- [DATA BELOW]:
<<<<

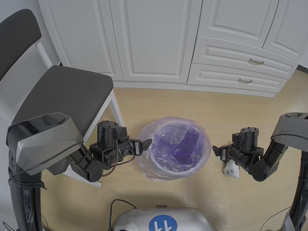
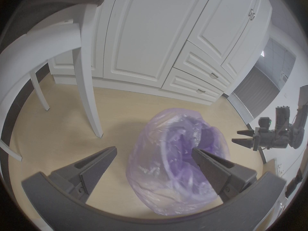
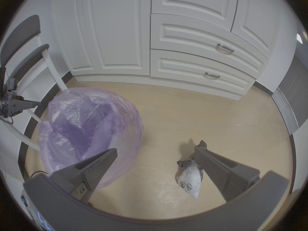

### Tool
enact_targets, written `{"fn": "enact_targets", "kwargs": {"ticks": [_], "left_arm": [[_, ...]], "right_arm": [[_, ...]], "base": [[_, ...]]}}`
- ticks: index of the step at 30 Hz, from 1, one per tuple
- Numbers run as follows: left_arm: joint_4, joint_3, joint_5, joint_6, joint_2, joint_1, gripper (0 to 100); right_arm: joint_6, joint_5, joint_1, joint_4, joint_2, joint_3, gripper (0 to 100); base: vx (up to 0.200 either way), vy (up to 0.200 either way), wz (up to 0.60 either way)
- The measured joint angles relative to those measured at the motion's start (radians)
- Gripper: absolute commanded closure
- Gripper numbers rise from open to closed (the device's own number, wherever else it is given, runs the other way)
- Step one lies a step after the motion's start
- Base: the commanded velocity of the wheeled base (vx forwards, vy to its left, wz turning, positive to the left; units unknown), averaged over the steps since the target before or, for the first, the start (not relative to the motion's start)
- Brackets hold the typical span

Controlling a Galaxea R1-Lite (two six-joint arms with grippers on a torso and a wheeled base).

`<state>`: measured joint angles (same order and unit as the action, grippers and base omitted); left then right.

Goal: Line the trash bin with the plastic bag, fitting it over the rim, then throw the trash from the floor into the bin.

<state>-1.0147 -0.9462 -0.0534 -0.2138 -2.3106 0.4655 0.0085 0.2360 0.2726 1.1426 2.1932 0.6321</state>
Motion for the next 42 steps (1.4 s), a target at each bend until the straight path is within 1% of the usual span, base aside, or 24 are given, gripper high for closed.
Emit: {"fn": "enact_targets", "kwargs": {"ticks": [11, 14, 18, 23, 28, 32, 34, 36, 39, 42], "left_arm": [[0.013, -0.168, -0.003, -0.01, -0.154, -0.076, 0], [0.018, -0.204, -0.002, -0.036, -0.178, -0.089, 0], [0.038, -0.286, -0.003, -0.085, -0.212, -0.103, 0], [0.123, -0.393, -0.002, -0.145, -0.261, -0.116, 0], [0.172, -0.43, 0.001, -0.151, -0.303, -0.119, 0], [0.292, -0.452, 0.007, -0.132, -0.325, -0.12, 0], [0.372, -0.478, 0.017, -0.121, -0.336, -0.12, 0], [0.423, -0.513, 0.033, -0.11, -0.348, -0.119, 0], [0.469, -0.56, 0.065, -0.083, -0.37, -0.119, 0], [0.491, -0.586, 0.075, -0.067, -0.385, -0.118, 0]], "right_arm": [[0.038, 0.0, -0.03, 0.005, 0.069, 0.046, 0], [0.05, 0.0, -0.031, 0.005, 0.084, 0.057, 0], [0.062, 0.0, -0.034, 0.005, 0.106, 0.073, 0], [0.082, 0.0, -0.04, 0.004, 0.147, 0.107, 0], [0.105, 0.0, -0.044, 0.003, 0.209, 0.16, 0], [0.128, -0.001, -0.043, 0.0, 0.25, 0.192, 0], [0.143, -0.004, -0.041, -0.01, 0.267, 0.209, 0], [0.157, -0.008, -0.038, -0.031, 0.282, 0.225, 0], [0.184, -0.015, -0.036, -0.074, 0.301, 0.257, 0], [0.205, -0.031, -0.035, -0.114, 0.315, 0.294, 0]], "base": [[0.0, 0.0, 0.0], [0.0, 0.0, 0.0], [0.0, 0.0, 0.0], [0.0, 0.0, 0.0], [0.0, 0.0, 0.0], [0.0, 0.0, 0.0], [0.0, 0.0, 0.0], [0.0, 0.0, 0.0], [0.0, 0.0, 0.0], [0.0, 0.0, 0.0]]}}
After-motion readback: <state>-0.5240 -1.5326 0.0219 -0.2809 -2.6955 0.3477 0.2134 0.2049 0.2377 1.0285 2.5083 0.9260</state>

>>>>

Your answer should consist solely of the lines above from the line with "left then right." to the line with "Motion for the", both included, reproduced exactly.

`<state>`: measured joint angles (same order and unit as the action, grippers and base omitted); left then right.

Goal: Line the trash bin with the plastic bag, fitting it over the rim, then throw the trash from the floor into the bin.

<state>-1.0147 -0.9462 -0.0534 -0.2138 -2.3106 0.4655 0.0085 0.2360 0.2726 1.1426 2.1932 0.6321</state>
Motion for the next 42 steps (1.4 s), a target at each bend until the straight path is within 1% of the usual span, base aside, or 24 are given, gripper high for closed.

This output is now complete.